When Nikolaus Harnoncourt died at 86 in March, music lost an important conductor, a deeply inquisitive mind and a powerful force for disruption of the status quo.
Harnoncourt began his professional career as a cellist with the Vienna Philharmonic. But in 1953 he founded the Concentus Musicus Wien, which would become a major player in the historically informed performance movement. In later years, Harnoncourt also conducted more mainstream ensembles, including the Chamber Orchestra of Europe, the Concertgebouw, and the Vienna and Berlin philharmonics, with stunning results.
Through it all, the Concentus Musicus remained Harnoncourt’s home base. In May 2015, Sony captured performances of Harnoncourt conducting this seasoned original-instrument ensemble in Beethoven’s Fourth and Fifth symphonies at the Vienna Musikverein.
Both symphonies abound with the striking contrasts between gut strings and the early 19th century wind and brass choirs, those hallmarks of Harnoncourt/Concentus readings.
Tempos are not extreme, but often vary considerably within individual movements, as Beethoven said they should. Phrases are eloquently shaped, as if touched by grace. No expressive device, from startling fortissimos to time-stopping pauses, is given short shrift. If conceptual freshness is audible in every detail, the music is communicated with the naturalness of speech.
But for me, the most deeply moving aspect of these performances is the golden aura of joy that surrounds them. The most tragic moments of the Fifth Symphony imply a ray of hope.
Part of the credit must go to Harnoncourt’s ever-evolving view of Beethoven. But I wager that all the musicians onstage realized that a very significant collaboration, for them and for the rest of us, was nearing its end. You can hear their heart-lifting spirit of grateful celebration.
It might be tempting to call this recording Harnoncourt’s “last word” on Beethoven. But for him there was no definitive point of arrival, only the ongoing exploration, guided by constant reexamination and historical insight, of what he called “the mystery” of great art.

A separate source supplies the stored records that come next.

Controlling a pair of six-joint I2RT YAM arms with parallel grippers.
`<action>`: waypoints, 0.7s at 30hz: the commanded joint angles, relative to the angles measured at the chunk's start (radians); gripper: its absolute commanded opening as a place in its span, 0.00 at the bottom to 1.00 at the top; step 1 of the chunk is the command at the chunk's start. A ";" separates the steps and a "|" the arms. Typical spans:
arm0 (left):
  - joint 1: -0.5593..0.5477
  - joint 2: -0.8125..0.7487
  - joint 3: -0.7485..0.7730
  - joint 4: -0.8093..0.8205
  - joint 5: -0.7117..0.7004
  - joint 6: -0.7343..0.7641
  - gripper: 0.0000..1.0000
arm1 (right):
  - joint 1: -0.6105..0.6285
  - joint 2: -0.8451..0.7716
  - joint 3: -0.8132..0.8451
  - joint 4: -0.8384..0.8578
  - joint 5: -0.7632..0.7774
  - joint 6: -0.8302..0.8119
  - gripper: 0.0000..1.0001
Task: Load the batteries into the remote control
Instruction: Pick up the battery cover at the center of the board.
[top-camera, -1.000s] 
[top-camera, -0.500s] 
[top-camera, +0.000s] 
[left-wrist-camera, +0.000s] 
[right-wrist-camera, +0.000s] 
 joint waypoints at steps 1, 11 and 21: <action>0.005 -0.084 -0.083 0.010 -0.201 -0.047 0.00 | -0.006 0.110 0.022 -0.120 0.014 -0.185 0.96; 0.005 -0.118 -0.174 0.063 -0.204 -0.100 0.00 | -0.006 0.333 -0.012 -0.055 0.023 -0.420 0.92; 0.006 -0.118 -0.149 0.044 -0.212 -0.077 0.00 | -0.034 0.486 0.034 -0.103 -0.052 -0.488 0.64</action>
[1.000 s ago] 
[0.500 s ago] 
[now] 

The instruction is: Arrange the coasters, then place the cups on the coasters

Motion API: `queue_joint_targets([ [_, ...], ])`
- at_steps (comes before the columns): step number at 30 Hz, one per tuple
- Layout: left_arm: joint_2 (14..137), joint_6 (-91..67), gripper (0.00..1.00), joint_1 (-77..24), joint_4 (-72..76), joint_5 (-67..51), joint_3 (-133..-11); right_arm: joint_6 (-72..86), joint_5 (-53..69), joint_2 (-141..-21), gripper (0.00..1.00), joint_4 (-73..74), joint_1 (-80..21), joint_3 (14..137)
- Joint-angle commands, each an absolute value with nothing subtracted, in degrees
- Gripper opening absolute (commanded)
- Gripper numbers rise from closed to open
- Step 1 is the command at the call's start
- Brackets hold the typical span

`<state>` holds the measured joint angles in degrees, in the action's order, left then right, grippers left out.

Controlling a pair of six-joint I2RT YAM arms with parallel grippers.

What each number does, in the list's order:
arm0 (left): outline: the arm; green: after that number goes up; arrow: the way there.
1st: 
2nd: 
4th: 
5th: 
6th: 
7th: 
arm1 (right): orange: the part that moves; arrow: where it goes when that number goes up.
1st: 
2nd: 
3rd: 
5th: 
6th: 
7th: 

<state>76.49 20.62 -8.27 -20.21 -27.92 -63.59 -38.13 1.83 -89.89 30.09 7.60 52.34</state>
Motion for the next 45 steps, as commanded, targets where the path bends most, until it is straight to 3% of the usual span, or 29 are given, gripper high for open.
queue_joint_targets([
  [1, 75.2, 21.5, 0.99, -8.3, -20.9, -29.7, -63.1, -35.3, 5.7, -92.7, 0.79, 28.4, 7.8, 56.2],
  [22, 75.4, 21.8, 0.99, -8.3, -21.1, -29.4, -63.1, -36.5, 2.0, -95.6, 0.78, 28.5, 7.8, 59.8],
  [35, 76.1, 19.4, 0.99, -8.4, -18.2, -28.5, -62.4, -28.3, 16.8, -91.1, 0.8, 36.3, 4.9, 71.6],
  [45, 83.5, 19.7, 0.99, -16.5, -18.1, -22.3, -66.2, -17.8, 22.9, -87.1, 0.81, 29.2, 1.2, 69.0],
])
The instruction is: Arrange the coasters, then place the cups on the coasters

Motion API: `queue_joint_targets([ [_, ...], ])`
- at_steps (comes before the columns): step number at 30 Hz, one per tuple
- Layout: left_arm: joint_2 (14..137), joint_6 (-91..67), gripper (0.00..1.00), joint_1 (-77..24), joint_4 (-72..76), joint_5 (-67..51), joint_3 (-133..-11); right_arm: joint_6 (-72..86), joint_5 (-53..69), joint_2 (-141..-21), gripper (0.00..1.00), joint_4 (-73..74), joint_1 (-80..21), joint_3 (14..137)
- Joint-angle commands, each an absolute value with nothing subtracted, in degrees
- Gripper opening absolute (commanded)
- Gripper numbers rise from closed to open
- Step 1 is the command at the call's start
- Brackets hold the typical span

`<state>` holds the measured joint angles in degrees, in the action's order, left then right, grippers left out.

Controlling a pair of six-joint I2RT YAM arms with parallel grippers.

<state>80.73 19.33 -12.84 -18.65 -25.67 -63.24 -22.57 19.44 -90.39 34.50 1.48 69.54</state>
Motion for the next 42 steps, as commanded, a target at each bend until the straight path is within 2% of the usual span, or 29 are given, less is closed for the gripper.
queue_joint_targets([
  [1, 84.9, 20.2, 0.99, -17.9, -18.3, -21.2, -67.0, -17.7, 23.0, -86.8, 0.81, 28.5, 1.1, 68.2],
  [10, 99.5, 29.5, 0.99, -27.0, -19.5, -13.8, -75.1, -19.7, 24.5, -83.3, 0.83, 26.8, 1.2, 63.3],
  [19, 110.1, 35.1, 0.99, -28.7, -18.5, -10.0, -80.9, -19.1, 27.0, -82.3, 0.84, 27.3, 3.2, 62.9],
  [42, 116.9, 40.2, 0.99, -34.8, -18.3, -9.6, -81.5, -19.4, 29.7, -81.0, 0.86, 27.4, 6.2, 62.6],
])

Johann Simon Mayr (1763-1845) composed more than 70 operas, which early music specialists are now rediscovering and recording. Born in Bavaria, Mayr composed his first attempt at opera, “Saffo ossia I riti d’Apollo Leucadio,” in 1794 for the Teatro La Fenice in Venice.
Mayr settled in Bergamo in 1802, studying with the music director of the city’s cathedral, whom he would eventually succeed. He remained there the rest of his life, composing a copious amount of church music but also symphonies, chamber music and operas. Mayr is perhaps best remembered for having plucked a young boy named Gaetano Donizetti from obscurity in his adopted city to become one of his students.
“Saffo’s” libretto by Antonio Simeone Sografi embroiders on the story, almost certainly invented, of the death of Sappho, the renowned poet of ancient Lesbos. In love with a hunter named Phaon, who is mourning the death of his wife, Sappho goes to Cape Leucadia to visit the temple to Leucadian Apollo. From high on the white cliffs, those accused of crimes were sometimes made to leap into the sea 200 feet below, as a way to prove themselves innocent or cleanse themselves of burning passion, if they survived.
Andrea Lauren Brown, a soprano from Wilmington, Del., brings a strong mixture of vocal colors to the demanding role. There is occasional stridency at the top of her voice, but Brown excels in slow arias such as “Soave, dolce, cara è la morte” (death is gentle, sweet, and dear) in Act II. The role of Phaon, created for castrato Girolamo Crescentini, here is performed beautifully by the Korean soprano Jaewon Yun.
The mezzo-soprano Marie Sande Papenmeyer brings a solid chest voice to the role of Apollo’s consecrated prophetess, the Pythia, at the center of an agitated prophecy scene in Act II, while soprano Katharina Ruckgaber and tenor Daniel Preis have fine supporting turns as friends of Sappho.
Franz Hauk plays the harpsichord for recitatives and conducts the instrumentalists of the Concerto de Bassus, an ensemble devoted to the resurrection of Mayr’s works, joined by the Simon Mayr Chorus and members of the Bavarian State Opera Chorus.
The singular nature of this world premiere recording excuses its few shortcomings, including tenor Markus Schäfer, too often shy of the mark in terms of intonation as Sappho’s fellow poet Alcaeus of Mytilene.
In love with Sappho himself, Alcaeus tries to stop her from making the Leucadian leap but ultimately steps aside in favor of Phaon, who comes to his senses and brings Sappho back from the edge of disaster.